Tomara que não seja para os mesmos passearem armados, com suas viaturas, no
Calçadão Central de Londrina. E quanto aos Agentes de Trânsito, é bom dizer que
da mesma forma que houve falhas, como acontece em todos os segmentos nesta
terra de ninguém, também restaram contribuições.
A cidade é
grande e pequena para tantos donos e tamanha escassez de valores morais e éticos.
Qual será a fila que vou conseguir furar hoje? Conheço o assessor do chefe
daquela repartição estadual. Vou ver se consigo apressar o encaminhamento
daquele nosso processo.
O Estado é
enorme em dinheiro desviado, como mostram as investigações de desvios na
Receita Estadual. Mas se eu apoiar tal candidato a deputado estadual nas
próximas eleições e ele for eleito tenho certeza que consigo um emprego num
órgão público. Até um deputado federal conseguiu vaga de diretor para seu filho
e um prefeito vizinho tem mulher com cargo comissionado em Londrina.
O País
também é gigante em casos de corrupção. Mensalão, Petrobras, BNDES e o que
mais? São tantas autoridades querendo vantagens... mas meu filho passou no
concurso do banco estatal e eu tenho um vizinho que é muito conhecido de um
político do atual governo. Vou conversar com ele para apressar a convocação do
meu guri e que seja para uma cidade bem perto.
E só o
Gerson, coitado, que entre as habilidades de jogador de futebol sabia sair em
vantagem com a bola nos pés para as suas jogadas certeiras, foi condenado por
protagonizar um anuncio comercial dizendo que “gostava de levar vantagem em
tudo”. Menos, Seu Gerson. Você só levava vantagem em campo, durante um jogo.
Porque foi se meter a propagandista num país que é terra sem leis e de todo
mundo?
Livro lançado em 1994 já tratava da origem da corrupção no
Brasil
Professor
de Filosofia da Universidade Estadual de Londrina e mestre em Pensamento
Luso-Brasileiro pela Universidade Gama Filho, do Rio de Janeiro, Antonio
Frederico Zancanaro, atualmente aposentado, lançou em 1994 o livro “A Corrupção
Político-Administrativa no Brasil”. O tema foi objeto de pesquisa de Zancanaro
para a monografia de mestrado, na Gama Filho.
Passados mais
de 20 anos, o filósofo londrinense, que também atuou em Umuarama, continua
autor de um livro que serve para todos os momentos deste País chamado Brasil,
especialmente o agora, tão semelhante à época da colonização portuguesa que
contribuiu, segundo Zancanaro, decisivamente na formação moral e ética de nós,
brasileiros.
“Perdida a
capacidade oficial do Estado de solucionar os crônicos problemas sociais e
econômicos e convivendo com a permanente manipulação do Direito, a sociedade
desenvolveu uma mentalidade de faz de conta em relação à lei”, diz o autor na
conclusão da monografia.
“Quem não
ingressasse nos negócios escusos sentia-se socialmente inútil e impossibilitado
de progredir.

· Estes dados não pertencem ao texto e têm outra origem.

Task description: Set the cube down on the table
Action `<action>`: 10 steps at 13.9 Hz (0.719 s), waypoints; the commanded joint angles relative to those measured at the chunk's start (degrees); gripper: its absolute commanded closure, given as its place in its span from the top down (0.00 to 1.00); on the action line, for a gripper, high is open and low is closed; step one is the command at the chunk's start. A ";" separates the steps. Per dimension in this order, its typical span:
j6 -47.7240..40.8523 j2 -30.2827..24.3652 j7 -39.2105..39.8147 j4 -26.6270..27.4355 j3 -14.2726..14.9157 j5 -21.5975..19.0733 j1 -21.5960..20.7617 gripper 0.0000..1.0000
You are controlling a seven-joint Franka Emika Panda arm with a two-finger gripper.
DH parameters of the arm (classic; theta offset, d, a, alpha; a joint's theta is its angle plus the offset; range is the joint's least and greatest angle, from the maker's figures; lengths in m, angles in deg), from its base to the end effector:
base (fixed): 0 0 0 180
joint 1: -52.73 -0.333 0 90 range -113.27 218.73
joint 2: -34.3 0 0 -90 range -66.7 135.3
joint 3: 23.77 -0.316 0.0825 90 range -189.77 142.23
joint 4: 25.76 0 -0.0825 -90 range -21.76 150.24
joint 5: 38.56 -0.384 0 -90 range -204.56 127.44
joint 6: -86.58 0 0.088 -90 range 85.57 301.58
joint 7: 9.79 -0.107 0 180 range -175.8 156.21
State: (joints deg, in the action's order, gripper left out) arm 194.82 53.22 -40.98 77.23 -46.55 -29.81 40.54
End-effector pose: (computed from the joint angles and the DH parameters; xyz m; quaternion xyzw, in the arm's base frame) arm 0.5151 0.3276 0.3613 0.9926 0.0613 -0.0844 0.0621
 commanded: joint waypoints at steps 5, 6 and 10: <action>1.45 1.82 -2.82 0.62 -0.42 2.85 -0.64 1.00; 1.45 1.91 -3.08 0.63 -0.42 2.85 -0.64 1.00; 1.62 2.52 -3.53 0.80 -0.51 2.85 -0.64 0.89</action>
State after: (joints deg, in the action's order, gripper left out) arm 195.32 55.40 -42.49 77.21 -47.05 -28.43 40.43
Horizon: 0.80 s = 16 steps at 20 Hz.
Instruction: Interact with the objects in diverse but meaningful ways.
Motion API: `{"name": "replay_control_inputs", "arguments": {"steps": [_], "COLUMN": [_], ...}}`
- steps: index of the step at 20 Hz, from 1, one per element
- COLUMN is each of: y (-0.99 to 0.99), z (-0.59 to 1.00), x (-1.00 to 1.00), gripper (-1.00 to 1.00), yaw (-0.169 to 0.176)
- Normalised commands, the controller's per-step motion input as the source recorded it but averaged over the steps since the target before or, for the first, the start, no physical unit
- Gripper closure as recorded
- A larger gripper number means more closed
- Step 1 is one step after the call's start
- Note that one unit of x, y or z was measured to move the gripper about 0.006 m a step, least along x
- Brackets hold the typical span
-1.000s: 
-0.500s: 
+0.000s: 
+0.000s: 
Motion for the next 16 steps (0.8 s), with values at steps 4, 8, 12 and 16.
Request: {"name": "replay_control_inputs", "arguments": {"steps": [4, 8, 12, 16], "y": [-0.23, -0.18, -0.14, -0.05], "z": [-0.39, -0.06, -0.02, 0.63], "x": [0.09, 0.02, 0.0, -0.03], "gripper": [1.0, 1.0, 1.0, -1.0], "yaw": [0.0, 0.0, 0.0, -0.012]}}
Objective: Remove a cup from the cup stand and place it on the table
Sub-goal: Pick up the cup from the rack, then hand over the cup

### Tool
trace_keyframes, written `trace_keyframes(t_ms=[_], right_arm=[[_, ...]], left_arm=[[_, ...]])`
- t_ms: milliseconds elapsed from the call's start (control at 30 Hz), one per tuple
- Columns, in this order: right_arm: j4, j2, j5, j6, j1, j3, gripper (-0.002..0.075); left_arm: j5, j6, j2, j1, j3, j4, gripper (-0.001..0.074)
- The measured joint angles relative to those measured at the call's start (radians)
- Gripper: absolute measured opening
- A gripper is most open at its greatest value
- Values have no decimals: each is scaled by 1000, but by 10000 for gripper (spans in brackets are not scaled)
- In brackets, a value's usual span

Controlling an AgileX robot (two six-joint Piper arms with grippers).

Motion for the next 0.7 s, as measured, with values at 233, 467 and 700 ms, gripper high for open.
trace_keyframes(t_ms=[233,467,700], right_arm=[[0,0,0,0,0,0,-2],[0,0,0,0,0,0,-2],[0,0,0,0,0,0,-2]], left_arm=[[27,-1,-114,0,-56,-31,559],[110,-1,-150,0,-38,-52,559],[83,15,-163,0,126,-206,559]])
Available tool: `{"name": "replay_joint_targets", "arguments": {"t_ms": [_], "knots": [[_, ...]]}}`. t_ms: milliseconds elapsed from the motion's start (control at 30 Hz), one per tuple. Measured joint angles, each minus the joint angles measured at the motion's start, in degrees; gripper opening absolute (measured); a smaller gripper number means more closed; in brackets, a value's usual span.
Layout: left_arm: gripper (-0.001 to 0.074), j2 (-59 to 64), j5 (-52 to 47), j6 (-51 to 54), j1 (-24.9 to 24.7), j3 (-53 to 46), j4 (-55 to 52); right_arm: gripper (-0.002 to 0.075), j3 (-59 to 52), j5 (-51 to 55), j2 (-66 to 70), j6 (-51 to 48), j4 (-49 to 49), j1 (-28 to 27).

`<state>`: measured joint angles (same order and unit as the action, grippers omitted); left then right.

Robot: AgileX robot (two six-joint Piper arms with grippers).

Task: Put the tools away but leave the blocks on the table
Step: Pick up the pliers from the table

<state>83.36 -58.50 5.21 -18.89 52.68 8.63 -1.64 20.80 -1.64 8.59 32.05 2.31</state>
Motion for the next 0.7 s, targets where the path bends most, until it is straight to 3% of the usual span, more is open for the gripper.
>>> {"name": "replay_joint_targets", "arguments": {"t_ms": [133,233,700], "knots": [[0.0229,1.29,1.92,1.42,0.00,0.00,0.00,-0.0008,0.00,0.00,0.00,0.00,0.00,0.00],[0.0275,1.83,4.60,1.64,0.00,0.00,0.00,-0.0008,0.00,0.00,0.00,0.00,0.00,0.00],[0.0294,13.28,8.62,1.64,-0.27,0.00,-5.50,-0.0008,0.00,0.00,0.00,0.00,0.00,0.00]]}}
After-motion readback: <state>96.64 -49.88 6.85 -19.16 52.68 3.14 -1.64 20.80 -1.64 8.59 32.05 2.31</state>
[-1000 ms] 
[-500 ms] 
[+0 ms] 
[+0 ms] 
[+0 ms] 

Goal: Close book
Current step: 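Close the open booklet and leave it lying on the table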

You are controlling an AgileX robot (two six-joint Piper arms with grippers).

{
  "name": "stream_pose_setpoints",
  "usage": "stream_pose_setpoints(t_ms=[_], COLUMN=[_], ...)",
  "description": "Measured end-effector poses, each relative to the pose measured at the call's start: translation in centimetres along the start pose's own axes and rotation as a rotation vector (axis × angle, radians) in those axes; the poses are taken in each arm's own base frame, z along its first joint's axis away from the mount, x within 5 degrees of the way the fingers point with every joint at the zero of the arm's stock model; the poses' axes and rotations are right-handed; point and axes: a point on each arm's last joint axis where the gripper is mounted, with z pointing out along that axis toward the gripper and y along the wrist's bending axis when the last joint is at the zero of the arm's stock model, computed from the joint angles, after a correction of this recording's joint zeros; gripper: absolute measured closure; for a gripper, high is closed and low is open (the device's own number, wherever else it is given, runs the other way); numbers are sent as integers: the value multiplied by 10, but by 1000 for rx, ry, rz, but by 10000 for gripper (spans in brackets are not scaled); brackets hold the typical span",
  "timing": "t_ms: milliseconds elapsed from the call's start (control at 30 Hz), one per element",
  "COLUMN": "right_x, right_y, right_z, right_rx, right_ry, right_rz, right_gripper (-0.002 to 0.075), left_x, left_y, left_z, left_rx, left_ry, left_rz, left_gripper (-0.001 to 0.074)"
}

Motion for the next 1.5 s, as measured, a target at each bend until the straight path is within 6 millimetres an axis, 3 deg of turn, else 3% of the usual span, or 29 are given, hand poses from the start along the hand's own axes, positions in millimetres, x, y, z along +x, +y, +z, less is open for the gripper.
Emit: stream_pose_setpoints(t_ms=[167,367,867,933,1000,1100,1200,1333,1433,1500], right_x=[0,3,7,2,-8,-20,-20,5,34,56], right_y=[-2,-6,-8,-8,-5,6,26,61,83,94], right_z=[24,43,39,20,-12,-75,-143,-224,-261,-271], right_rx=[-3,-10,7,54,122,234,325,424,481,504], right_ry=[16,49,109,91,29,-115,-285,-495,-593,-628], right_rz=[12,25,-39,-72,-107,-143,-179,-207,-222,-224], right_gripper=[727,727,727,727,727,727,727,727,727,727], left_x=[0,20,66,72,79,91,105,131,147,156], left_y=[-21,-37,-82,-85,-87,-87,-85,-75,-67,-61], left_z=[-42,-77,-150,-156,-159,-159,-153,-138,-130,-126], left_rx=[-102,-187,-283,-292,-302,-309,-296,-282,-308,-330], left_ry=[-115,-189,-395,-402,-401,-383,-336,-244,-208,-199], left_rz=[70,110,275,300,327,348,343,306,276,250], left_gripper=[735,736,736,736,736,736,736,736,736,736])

Passou-se, então, a viver segundo padrões individualistas, cada
cidadão ocupado em amealhar o seu quinhão, enquanto esperava nas medidas
oficiais a solução de seus problemas”, prossegue Zancanaro.
Antes,
porém, na mesma parte conclusiva, o autor diz: “A corrupção
político-administrativa no Brasil possui um viés cultural, como parte do legado
do descobridor português. Presente nas práticas políticas e administrativas
antissociais, implementadas pelos dirigentes do Reino, foi incorporada às
idéias, índole, valores, filosofia de vida e de trabalho da sociedade lusa. E,
com o descobrimento, foi repassada à sociedade brasileira nascente pelos
aventureiros, mercadores, exploradores e funcionários régios através de um
processo informal”.
O duro é
que, igual chulé, isso permanece fortemente impregnado na nossa cultura. O
professor diz que só um sério projeto político-educativo de formação para a
cidadania vai acabar com isso. A pátria educativa de agora e de praticamente
todos os governos anteriores, portanto, não é recomendado. E como os horizontes
são nublados, eu quero o meu naco: vou logo furar a fila do SUS com um
conhecido lá do hospital que sempre me quebra o galho.